He rocked himself to and fro, then answered, in a stifled voice, "My daughter's hand is already promised, young man."
"It may be so, Mr. Trevethick, but not by her, I think; and that her heart has not been given to the man you have designed for her is certain. You may see that for yourself."
"I tell you I have passed my word to Solomon Coe that she shall be his wife," returned the other, gloomily, "and I am not one to go back from a bargain."
"One can only promise what is in one's power," urged Richard; "your daughter's heart is not yours to give. In backing this man's suit you have already redeemed your word to him. If he has failed to win her affections—and I think he has—let me try my chance. I am a fitter match for her in years; I am a gentleman, and therefore fitter for her, for she is a true lady. I love her a thousand times as much as he. As for Wheal Danes, I would give you twenty such, if I had them, for the leave I ask for, and the end I hope for."

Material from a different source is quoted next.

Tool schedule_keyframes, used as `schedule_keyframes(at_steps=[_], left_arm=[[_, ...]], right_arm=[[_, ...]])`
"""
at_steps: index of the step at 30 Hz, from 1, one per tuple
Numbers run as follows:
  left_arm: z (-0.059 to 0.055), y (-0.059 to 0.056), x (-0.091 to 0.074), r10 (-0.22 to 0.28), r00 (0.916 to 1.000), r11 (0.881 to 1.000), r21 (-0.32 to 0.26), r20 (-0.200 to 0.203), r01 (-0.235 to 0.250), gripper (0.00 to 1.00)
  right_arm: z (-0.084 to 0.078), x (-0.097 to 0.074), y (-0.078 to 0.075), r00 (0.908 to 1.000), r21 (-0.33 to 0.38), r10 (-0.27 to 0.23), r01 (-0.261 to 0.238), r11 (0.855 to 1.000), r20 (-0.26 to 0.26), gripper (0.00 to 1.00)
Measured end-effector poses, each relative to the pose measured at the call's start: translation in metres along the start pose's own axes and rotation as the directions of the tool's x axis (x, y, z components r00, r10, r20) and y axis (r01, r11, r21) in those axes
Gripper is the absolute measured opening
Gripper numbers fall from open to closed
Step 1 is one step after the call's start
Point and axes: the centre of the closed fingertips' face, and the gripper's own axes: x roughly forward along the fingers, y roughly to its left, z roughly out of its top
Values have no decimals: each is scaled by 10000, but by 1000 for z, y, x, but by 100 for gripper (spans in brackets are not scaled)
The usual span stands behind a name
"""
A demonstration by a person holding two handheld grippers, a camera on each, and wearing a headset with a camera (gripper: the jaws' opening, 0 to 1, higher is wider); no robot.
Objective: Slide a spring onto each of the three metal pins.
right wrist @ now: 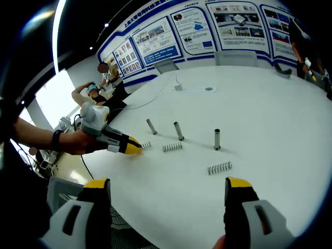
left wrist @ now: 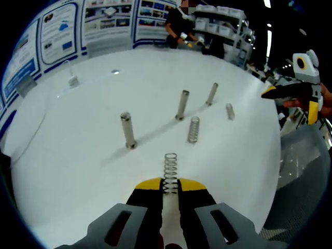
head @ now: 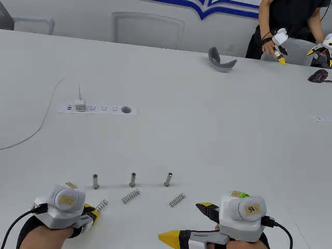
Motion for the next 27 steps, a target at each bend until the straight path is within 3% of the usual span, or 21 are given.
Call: schedule_keyframes(at_steps=[11,27], left_arm=[[-4,-4,-15,-105,9997,9988,-481,202,115,11],[-6,-8,-38,-181,9987,9981,-580,475,208,10]], right_arm=[[0,2,3,9999,-45,117,-117,9999,-32,92],[2,2,8,9995,17,310,-310,9995,34,91]])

It was curious to mark how the mere mention of the mine by name affected the old man; his wrath, which seemed on the very point of explosion, was checked and smoothed at once, like raging waves by oil; his brow, indeed, was still dark and frowning, but he resumed his seat, and listened, or seemed to listen, to Richard's impassioned pleading. His genuine feeling made the young fellow eloquent, and gave a tender charm to his always handsome face and winning tones.
Perhaps even the unsympathetic Trevethick was really somewhat touched; at all events, he did not interrupt him, but when he had quite finished took out his watch, and said, in a softened tone: "The hour is late, Mr. Yorke, and you have given me much to think about, to which I can not reply just now. Your communication has taken me altogether by surprise. I will answer neither 'Yes' nor 'No' at present. Good-night, Sir." He nodded, which was his usual salute at parting; but upon the young man's eagerly stretching out his hand, he took it readily enough, and gave it such a squeeze with his giant fingers as made Richard wince. Then, smiling grimly, he retired.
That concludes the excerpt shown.